## [Task objective]
Check each line of the material below for the word "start". State how many lines have it, and nothing more.

## [Given data]
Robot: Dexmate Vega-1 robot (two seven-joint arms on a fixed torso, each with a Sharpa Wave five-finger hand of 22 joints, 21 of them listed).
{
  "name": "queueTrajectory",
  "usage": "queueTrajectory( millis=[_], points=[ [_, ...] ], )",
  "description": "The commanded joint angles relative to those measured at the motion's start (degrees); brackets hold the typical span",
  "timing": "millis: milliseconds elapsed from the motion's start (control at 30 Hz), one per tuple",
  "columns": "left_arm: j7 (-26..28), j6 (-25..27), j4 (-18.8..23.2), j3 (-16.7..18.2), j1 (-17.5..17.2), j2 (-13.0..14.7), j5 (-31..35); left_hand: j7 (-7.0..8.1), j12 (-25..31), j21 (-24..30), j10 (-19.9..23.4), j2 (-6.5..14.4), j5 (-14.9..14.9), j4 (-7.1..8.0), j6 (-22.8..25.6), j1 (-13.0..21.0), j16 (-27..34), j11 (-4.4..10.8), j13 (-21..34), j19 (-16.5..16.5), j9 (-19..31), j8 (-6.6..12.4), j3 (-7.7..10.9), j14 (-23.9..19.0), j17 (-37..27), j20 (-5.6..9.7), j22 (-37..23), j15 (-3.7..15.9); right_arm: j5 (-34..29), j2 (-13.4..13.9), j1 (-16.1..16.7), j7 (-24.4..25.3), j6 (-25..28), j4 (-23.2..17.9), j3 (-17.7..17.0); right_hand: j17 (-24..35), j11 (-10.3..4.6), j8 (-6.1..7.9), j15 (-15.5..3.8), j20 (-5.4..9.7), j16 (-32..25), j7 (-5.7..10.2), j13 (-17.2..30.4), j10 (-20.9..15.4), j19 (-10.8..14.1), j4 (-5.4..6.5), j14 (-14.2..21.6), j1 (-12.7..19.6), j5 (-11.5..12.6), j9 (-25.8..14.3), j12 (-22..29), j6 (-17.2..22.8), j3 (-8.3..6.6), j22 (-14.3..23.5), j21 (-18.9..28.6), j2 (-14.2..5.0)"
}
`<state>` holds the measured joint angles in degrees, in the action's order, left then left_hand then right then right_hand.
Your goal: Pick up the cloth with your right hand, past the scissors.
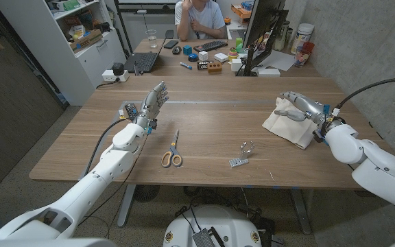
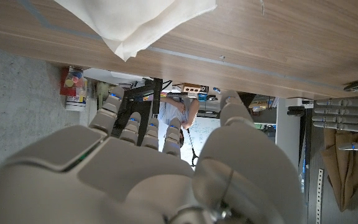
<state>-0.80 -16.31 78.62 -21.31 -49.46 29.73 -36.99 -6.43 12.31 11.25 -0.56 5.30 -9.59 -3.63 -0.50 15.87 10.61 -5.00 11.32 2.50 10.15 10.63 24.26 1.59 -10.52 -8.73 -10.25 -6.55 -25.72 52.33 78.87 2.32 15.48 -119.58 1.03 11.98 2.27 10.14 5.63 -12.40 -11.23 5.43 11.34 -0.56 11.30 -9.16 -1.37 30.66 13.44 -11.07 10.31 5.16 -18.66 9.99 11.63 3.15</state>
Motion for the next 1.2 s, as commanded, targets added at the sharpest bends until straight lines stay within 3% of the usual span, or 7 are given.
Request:
queueTrajectory(
  millis=[33, 233, 400, 567, 833, 1067, 1200],
  points=[
    [0.4, -0.4, 0.2, 0.4, -0.8, 0.1, -0.2, -0.03, 0.2, 0.3, -0.2, 0.3, -0.4, -0.41, 0.4, 0.2, 0.3, -0.24, 0.3, 0.0, 0.2, 0.28, 0.19, 0.1, -0.1, -0.25, -0.2, -0.26, -4.2, 3.4, 0.3, -2.7, 6.0, -2.5, 1.3, 0.1, 0.99, -0.08, 1.29, 0.01, -0.1, -0.15, 0.4, 1.9, 1.2, 0.35, -0.6, -0.3, 1.1, -0.3, 0.1, -2.0, 0.85, 0.2, 0.3, 1.81],
    [0.6, -0.6, 0.8, 0.6, -1.0, 0.4, 0.1, 0.03, 0.2, 0.3, -0.1, 0.3, -0.4, -0.47, 0.4, 0.1, 0.3, -0.13, 0.3, 0.0, 0.2, 0.26, 0.19, 0.1, -0.1, -0.26, -0.2, -0.29, -7.3, 6.7, -2.9, -7.7, 12.1, -3.4, 5.4, 0.1, 2.01, -0.09, 3.89, -0.11, 0.3, -1.0, 0.4, 7.5, 3.7, 0.61, -3.5, -0.7, 3.4, -0.3, -0.3, -6.5, 2.19, 0.2, 0.6, 4.13],
    [0.5, -0.7, 1.0, 0.8, -1.2, 0.5, -0.2, 0.0, 0.2, 0.3, -0.1, 0.3, -0.4, -0.5, 0.4, 0.1, 0.3, -0.18, 0.3, 0.0, 0.2, 0.25, 0.19, 0.1, -0.1, -0.35, -0.2, -0.26, -4.4, 7.7, -3.3, -9.2, 11.6, -2.5, 4.6, 0.1, 2.15, 0.03, 4.43, -0.15, 0.2, -1.28, 0.5, 8.1, 4.0, 0.62, -3.9, -0.7, 4.0, -0.3, -0.1, -7.2, 2.52, 0.2, 0.5, 4.62],
    [1.0, -0.7, 1.2, 0.9, -1.6, 0.6, -0.1, 0.08, 0.2, 0.3, -0.1, 0.3, -0.4, -0.53, 0.5, 0.1, 0.3, -0.16, 0.3, -0.1, 0.2, 0.27, 0.2, 0.1, -0.1, -0.44, -0.2, -0.24, -5.0, 11.0, -5.1, -14.1, 15.1, -3.7, 5.8, 0.1, 2.16, 0.18, 4.84, -0.14, 0.0, -1.34, 0.5, 8.0, 4.3, 0.66, -3.6, -0.8, 4.3, -0.3, 0.1, -7.3, 2.8, 0.2, 0.5, 4.99],
    [1.3, -0.7, 1.6, 1.0, -2.2, 0.6, -0.2, 0.07, 0.2, 0.3, -0.1, 0.3, -0.4, -0.59, 0.6, 0.1, 0.4, -0.12, 0.3, -0.1, 0.2, 0.29, 0.21, 0.0, -0.1, -0.56, -0.2, -0.29, -3.9, 14.0, -6.4, -19.1, 18.3, -4.0, 7.1, -0.1, 2.94, 0.08, 5.49, -0.21, 0.4, -2.08, 0.4, 10.5, 5.3, 0.91, -6.1, -1.5, 5.9, -0.2, 0.1, -9.6, 4.46, 0.2, 0.3, 6.41],
    [1.8, -0.7, 1.9, 1.0, -2.3, 0.6, 0.0, 0.12, 0.2, 0.3, -0.1, 0.3, -0.4, -0.64, 0.4, 0.0, 0.3, -0.02, 0.3, -0.1, 0.2, 0.21, 0.23, 0.0, -0.1, -0.84, -0.2, -0.31, -4.7, 18.0, -11.5, -24.6, 19.7, -3.8, 12.9, -0.2, 3.39, -0.22, 6.01, -0.21, 0.4, -3.02, 0.3, 13.2, 5.9, 1.15, -7.6, -1.9, 7.1, -0.1, 0.0, -13.0, 5.74, 0.2, 0.1, 6.55],
    [1.7, -0.6, 2.1, 0.9, -2.4, 0.5, -0.1, 0.12, 0.2, 0.3, -0.1, 0.3, -0.4, -0.68, 0.5, 0.0, 0.4, -0.08, 0.3, -0.1, 0.2, 0.22, 0.25, -0.1, -0.1, -0.91, -0.2, -0.33, -4.3, 19.7, -13.2, -24.7, 19.4, -3.7, 15.1, -0.2, 3.5, -0.25, 6.0, -0.19, 0.4, -3.0, 0.3, 13.8, 6.2, 1.18, -8.1, -1.9, 7.4, -0.1, -0.1, -13.8, 5.97, 0.2, 0.1, 6.47]
  ],
)
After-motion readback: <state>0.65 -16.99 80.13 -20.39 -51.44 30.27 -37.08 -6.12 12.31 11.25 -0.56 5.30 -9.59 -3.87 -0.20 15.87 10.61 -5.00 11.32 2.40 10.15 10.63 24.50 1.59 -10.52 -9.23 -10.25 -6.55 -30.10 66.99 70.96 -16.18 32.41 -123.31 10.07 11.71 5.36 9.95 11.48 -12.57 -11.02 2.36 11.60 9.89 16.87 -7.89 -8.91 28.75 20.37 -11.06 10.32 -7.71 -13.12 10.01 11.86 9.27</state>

## [Written answer]
2